Exercise prompt :: Transcribe all the data below exactly, leaving its pictures out.

Recorded data ::
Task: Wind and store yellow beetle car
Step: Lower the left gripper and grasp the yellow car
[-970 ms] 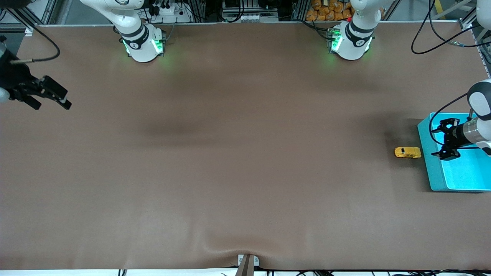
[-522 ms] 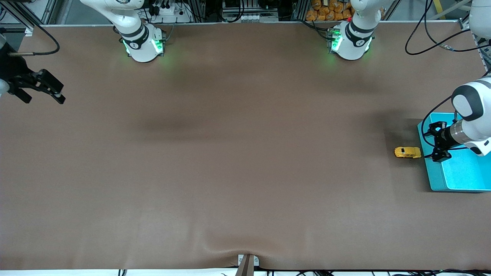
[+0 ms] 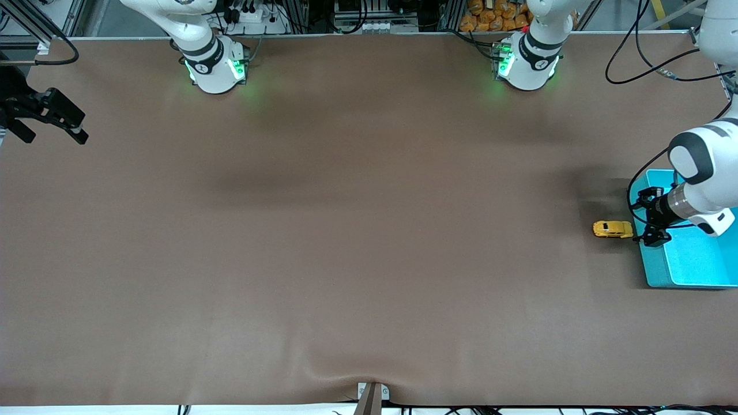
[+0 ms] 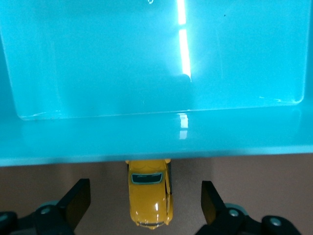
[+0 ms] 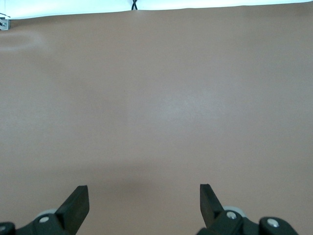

Solution for this task ::
Task: Wind and store yellow beetle car
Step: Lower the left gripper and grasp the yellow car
[-970 ms] 
[-522 ms] 
[+0 ms] 
[+0 ms] 
[+0 ms] 

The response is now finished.